Work to complete
Transcribe every line from the one containing "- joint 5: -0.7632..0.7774" through the end of the records below, exactly, but not the pictures.

Material provided
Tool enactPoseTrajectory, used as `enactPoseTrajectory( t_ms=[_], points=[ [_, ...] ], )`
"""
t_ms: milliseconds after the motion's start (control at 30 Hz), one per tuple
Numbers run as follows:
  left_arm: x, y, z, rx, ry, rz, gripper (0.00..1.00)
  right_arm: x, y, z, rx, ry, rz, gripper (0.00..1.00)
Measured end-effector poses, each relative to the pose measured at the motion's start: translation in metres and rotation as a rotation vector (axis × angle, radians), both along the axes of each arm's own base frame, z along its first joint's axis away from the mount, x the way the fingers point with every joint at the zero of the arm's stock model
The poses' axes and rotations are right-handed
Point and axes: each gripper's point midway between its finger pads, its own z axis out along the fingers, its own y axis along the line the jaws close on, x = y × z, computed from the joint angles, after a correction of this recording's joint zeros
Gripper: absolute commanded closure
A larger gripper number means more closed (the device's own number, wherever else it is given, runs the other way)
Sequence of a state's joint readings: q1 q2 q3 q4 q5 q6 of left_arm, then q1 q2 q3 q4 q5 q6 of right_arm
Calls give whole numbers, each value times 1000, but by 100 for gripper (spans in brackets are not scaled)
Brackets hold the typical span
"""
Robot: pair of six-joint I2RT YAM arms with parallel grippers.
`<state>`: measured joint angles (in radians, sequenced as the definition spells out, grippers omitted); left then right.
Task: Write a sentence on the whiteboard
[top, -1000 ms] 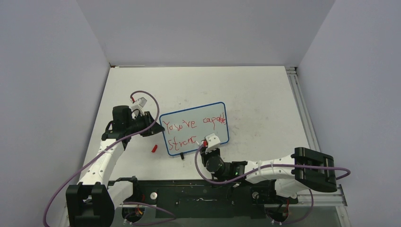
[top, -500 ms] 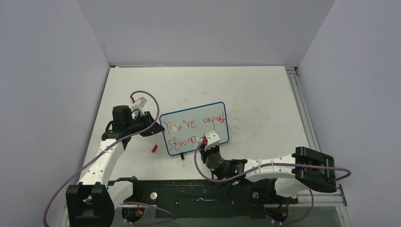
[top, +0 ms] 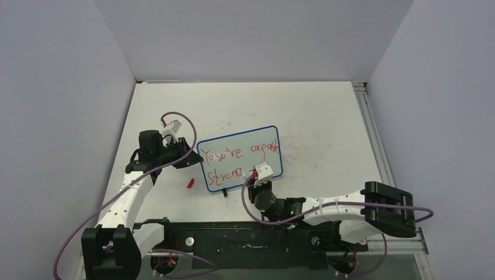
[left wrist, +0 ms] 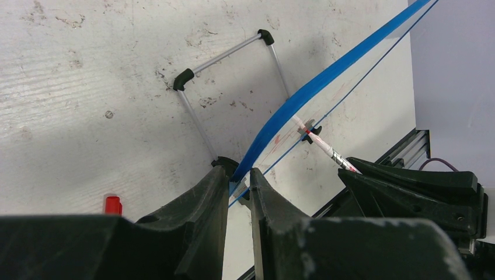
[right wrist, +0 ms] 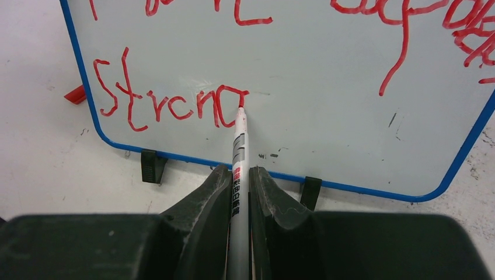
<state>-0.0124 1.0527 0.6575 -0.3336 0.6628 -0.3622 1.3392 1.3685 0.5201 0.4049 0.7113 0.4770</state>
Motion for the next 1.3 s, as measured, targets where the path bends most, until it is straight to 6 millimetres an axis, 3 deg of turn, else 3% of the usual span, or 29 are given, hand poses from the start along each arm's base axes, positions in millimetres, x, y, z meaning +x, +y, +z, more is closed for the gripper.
enactPoseTrajectory(
  t_ms=[467, 933, 1300],
  points=[
    [0, 0, 0, 0, 0, 0, 81, -20, -5, -23, -20, 64, 19, 95],
    [0, 0, 0, 0, 0, 0, 81, -32, 3, -40, -42, 91, 55, 95],
    [0, 0, 0, 0, 0, 0, 81, -28, 26, -19, -32, 36, 89, 95]
  ],
)
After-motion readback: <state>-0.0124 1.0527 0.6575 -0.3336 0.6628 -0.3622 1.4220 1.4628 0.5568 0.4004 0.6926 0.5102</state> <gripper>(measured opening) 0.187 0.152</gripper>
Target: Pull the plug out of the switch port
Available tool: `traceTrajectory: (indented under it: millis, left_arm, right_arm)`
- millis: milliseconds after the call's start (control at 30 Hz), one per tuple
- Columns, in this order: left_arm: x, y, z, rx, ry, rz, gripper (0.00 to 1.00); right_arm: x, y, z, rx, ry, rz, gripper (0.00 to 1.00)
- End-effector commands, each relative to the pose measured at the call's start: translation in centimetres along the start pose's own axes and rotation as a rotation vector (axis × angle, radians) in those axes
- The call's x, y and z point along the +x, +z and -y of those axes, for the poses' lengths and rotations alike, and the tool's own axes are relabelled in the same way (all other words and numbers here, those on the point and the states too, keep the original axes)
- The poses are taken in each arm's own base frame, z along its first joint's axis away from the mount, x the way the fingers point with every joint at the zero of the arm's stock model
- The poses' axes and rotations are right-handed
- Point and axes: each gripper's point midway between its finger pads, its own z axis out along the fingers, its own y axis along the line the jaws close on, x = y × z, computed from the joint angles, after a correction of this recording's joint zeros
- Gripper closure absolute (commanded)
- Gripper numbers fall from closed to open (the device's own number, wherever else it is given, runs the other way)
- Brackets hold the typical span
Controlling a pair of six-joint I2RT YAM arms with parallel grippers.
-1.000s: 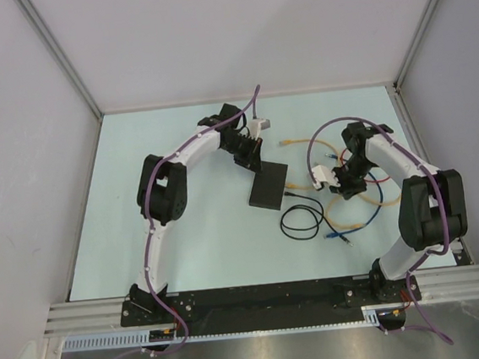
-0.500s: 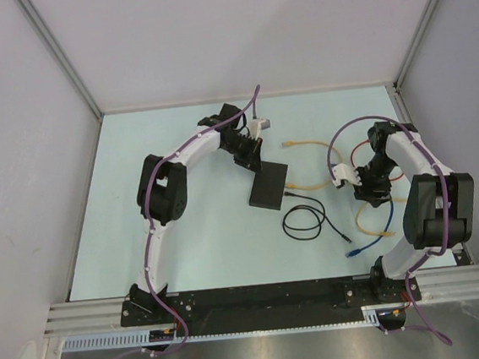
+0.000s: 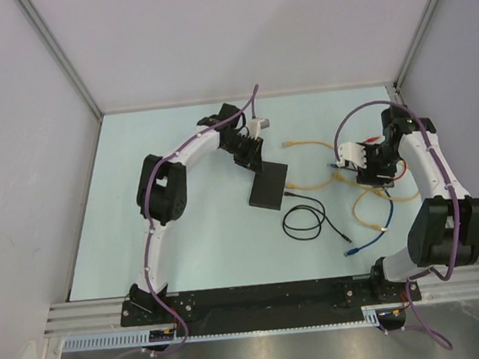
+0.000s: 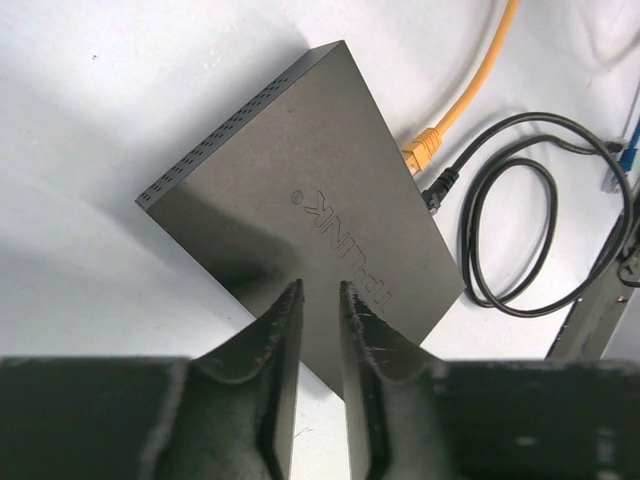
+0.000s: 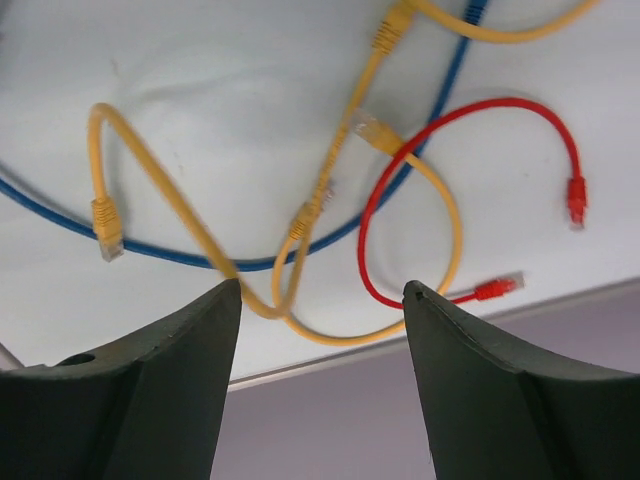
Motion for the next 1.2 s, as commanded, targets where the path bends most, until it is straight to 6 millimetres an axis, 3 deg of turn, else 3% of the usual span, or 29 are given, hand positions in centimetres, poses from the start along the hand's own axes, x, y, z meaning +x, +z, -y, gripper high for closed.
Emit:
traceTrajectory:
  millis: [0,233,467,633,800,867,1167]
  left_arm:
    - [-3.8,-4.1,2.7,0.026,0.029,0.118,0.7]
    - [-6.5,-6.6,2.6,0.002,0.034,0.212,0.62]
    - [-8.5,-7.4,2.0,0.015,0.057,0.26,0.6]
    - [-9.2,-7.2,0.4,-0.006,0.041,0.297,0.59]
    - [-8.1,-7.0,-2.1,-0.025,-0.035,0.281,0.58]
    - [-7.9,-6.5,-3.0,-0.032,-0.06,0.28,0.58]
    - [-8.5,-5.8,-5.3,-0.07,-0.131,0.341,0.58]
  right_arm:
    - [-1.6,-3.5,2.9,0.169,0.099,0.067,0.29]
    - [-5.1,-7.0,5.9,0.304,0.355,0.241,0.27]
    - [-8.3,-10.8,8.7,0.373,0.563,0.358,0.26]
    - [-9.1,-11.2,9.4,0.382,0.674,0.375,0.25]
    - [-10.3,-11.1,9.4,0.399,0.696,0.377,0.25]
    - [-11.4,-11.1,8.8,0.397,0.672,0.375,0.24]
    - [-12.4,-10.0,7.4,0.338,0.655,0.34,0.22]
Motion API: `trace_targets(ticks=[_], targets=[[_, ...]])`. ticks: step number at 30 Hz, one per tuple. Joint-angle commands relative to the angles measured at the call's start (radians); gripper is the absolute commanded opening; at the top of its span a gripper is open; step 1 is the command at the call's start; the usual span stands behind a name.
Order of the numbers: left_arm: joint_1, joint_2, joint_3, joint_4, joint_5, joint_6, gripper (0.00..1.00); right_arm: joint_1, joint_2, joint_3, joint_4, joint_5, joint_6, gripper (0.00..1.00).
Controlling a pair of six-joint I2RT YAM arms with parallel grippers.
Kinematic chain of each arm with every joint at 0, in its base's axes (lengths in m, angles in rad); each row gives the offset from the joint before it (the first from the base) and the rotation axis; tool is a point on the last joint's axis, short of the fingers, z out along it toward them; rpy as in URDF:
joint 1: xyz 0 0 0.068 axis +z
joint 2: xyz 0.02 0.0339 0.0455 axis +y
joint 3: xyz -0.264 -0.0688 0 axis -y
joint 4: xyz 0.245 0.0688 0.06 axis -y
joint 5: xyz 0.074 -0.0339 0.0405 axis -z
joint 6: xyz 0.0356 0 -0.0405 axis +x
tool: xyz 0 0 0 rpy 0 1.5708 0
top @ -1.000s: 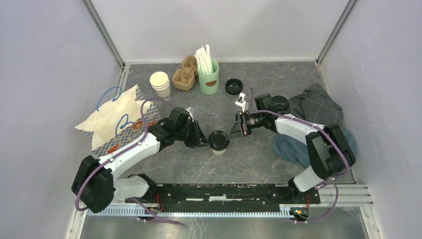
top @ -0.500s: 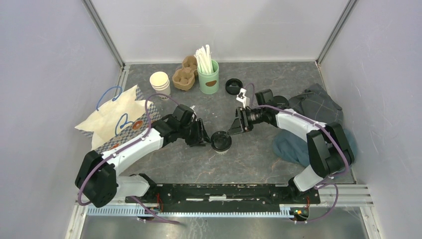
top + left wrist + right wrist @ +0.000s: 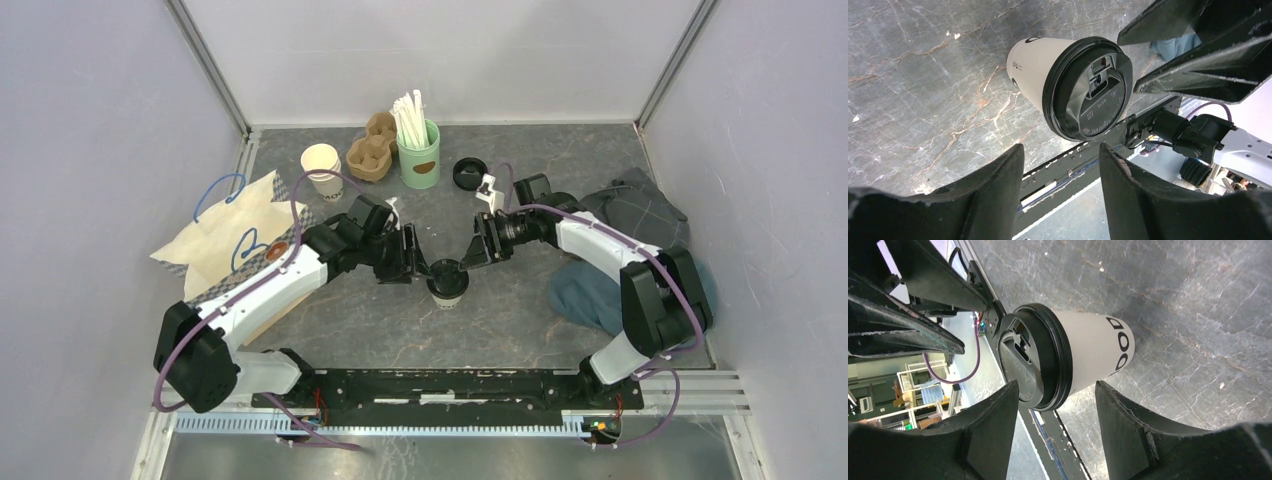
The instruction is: Pack the takeout coffee
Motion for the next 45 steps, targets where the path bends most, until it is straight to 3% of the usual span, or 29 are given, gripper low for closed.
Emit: trace_targets(ticks=[1,4,6,8,13,18,22,30,35,45], targets=[[-0.001,0.057,0.031,0.074,0.047,0.022,0.65,-0.003,-0.047,-0.050,0.033,-0.035,-0.026,0.64],[-0.001,0.091,0.023,0.132,0.056,0.013,0.68,-0.003,-0.057,-0.065,0.048,-0.039,-0.025,0.62],[-0.001,0.120,0.028,0.149,0.057,0.013,0.67,-0.003,-0.057,-0.095,0.105,-0.060,0.008,0.55],[-0.002,0.145,0.023,0.173,0.070,0.004,0.64,-0.002,-0.050,-0.128,0.173,-0.082,0.050,0.46],[-0.002,0.169,-0.022,0.182,0.050,-0.008,0.51,-0.003,-0.027,-0.174,0.259,-0.086,0.062,0.43],[-0.001,0.139,-0.124,0.199,0.039,-0.015,0.47,-0.014,0.003,-0.203,0.131,0.094,-0.078,0.37],[-0.001,0.081,-0.141,0.207,0.060,-0.025,0.51,-0.014,-0.009,-0.150,0.030,0.120,-0.152,0.41],[-0.005,0.013,-0.150,0.310,0.187,-0.122,0.62,-0.012,-0.007,-0.031,0.113,-0.011,0.032,0.50],[-0.021,0.020,-0.202,0.411,0.244,-0.170,0.62,0.009,0.055,0.041,0.106,-0.047,0.049,0.48],[-0.113,0.126,-0.103,0.423,0.272,-0.127,0.64,0.024,0.086,0.098,0.037,-0.051,-0.010,0.48]])
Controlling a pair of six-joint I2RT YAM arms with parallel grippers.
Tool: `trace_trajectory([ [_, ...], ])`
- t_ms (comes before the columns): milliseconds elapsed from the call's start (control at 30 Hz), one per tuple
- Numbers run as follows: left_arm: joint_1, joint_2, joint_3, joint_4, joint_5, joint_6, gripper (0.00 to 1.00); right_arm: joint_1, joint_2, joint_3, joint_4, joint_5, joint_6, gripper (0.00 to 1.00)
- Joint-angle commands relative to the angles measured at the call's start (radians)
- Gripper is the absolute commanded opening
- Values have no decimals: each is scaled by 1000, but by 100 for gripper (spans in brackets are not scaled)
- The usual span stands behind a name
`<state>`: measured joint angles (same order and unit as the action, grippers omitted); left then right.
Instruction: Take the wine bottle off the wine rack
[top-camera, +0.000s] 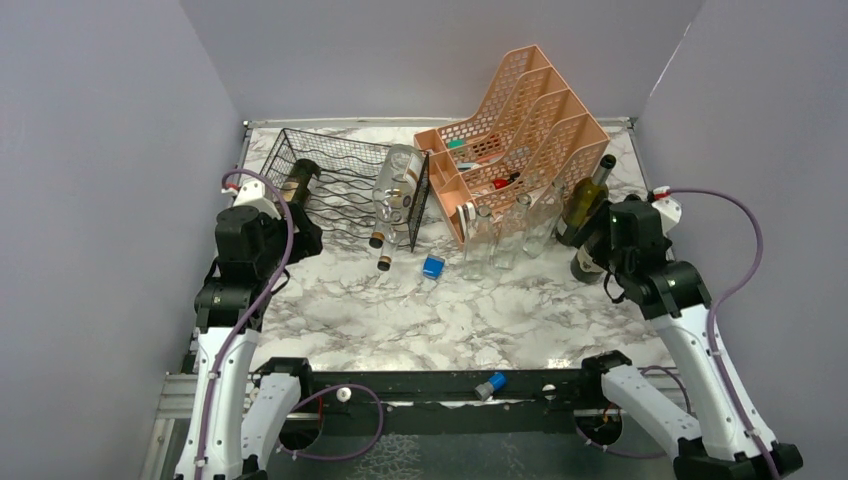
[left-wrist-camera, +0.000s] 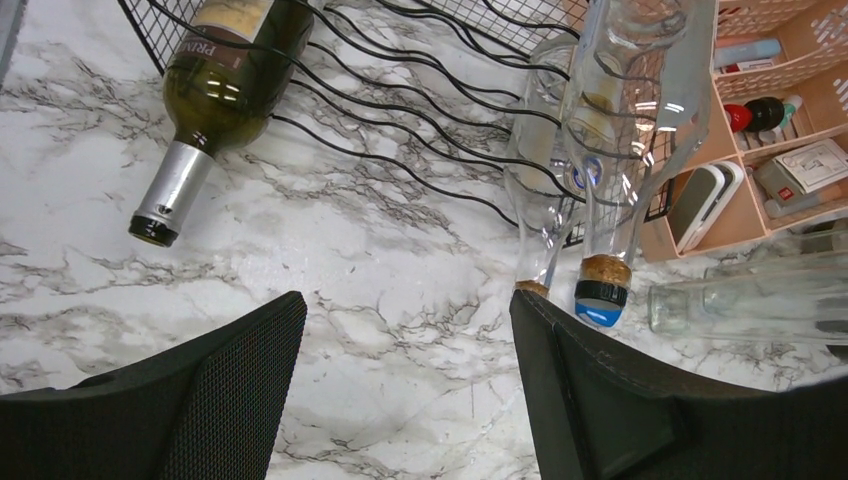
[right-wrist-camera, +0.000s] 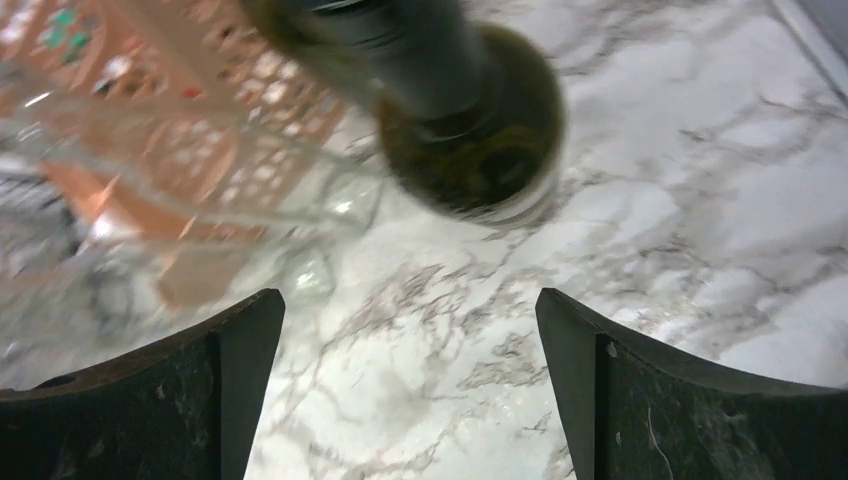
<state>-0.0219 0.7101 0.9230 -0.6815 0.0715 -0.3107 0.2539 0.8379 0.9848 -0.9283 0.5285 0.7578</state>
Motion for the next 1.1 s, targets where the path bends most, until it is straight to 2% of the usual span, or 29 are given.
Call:
trace_trajectory([
  [0,-6,27,-29,37,55,-46,80,-2,-124,6,162,-375,-298,100],
  [200,-6,76,-100,73,101,-121,80,-2,-341,-109,534,-952,-610,100],
  [267,-6,106,-106,76,96,-125,80,-2,-352,-119,589,-1099,-660,100],
  [400,13,167,-103,78,45,-109,84,10,-303,-114,595,-1274,-755,100],
  [500,119,204,-106,109,71,-107,87,50,-295,-133,620,-1295,-758,100],
  [667,393,309,-169,232,285,-168,87,140,-325,-169,630,-1216,-766,100],
  [733,461,373,-189,279,323,-199,86,175,-340,-177,622,-1179,-771,100],
  [867,507,450,-210,363,194,-228,85,214,-354,-186,611,-1175,-770,100],
  [1067,514,442,-257,522,61,-204,85,252,-392,-215,610,-1140,-776,100],
])
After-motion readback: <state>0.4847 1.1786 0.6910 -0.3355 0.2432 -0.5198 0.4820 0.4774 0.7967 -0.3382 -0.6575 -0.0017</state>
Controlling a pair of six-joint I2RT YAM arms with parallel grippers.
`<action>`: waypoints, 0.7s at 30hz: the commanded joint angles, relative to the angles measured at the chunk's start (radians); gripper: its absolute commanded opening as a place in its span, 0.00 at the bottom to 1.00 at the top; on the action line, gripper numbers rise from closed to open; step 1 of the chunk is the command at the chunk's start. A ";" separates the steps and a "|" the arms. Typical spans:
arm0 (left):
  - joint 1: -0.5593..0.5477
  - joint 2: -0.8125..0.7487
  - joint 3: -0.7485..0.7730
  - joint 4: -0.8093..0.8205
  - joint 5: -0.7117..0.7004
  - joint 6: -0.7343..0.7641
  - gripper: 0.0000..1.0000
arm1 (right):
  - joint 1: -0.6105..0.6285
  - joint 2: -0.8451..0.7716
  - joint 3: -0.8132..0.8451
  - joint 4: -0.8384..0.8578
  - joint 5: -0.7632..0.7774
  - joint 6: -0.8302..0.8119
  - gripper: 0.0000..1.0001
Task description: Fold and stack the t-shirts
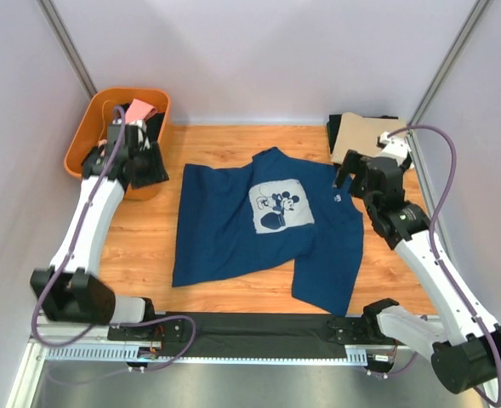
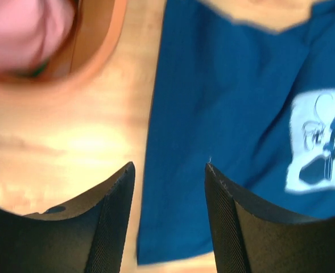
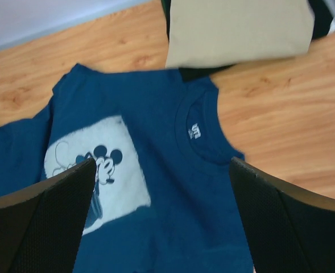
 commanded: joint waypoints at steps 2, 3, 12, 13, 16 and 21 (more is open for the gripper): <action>-0.003 -0.261 -0.245 0.007 -0.026 -0.103 0.59 | -0.005 -0.057 -0.122 -0.111 -0.085 0.202 1.00; -0.004 -0.313 -0.295 0.004 -0.023 -0.118 0.58 | -0.005 -0.055 -0.143 -0.131 -0.114 0.227 1.00; -0.148 -0.438 -0.693 0.030 -0.023 -0.370 0.57 | -0.006 0.089 -0.303 -0.164 -0.253 0.330 1.00; -0.164 -0.426 -0.739 0.042 -0.008 -0.380 0.57 | -0.011 0.122 -0.303 -0.156 -0.260 0.330 1.00; -0.165 -0.374 -0.814 0.074 0.030 -0.420 0.58 | -0.026 0.172 -0.292 -0.158 -0.293 0.330 1.00; -0.168 -0.367 -0.902 0.169 0.034 -0.454 0.61 | -0.082 0.196 -0.344 -0.115 -0.323 0.336 1.00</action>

Expected answer
  - joint 5: -0.7632..0.7774
  - joint 6: -0.8302..0.8119
  - gripper: 0.0000..1.0001
Task description: Fold and stack the t-shirts
 commanded: joint waypoints at steps 2, 3, 12, 13, 16 and 21 (more is open for the gripper): <action>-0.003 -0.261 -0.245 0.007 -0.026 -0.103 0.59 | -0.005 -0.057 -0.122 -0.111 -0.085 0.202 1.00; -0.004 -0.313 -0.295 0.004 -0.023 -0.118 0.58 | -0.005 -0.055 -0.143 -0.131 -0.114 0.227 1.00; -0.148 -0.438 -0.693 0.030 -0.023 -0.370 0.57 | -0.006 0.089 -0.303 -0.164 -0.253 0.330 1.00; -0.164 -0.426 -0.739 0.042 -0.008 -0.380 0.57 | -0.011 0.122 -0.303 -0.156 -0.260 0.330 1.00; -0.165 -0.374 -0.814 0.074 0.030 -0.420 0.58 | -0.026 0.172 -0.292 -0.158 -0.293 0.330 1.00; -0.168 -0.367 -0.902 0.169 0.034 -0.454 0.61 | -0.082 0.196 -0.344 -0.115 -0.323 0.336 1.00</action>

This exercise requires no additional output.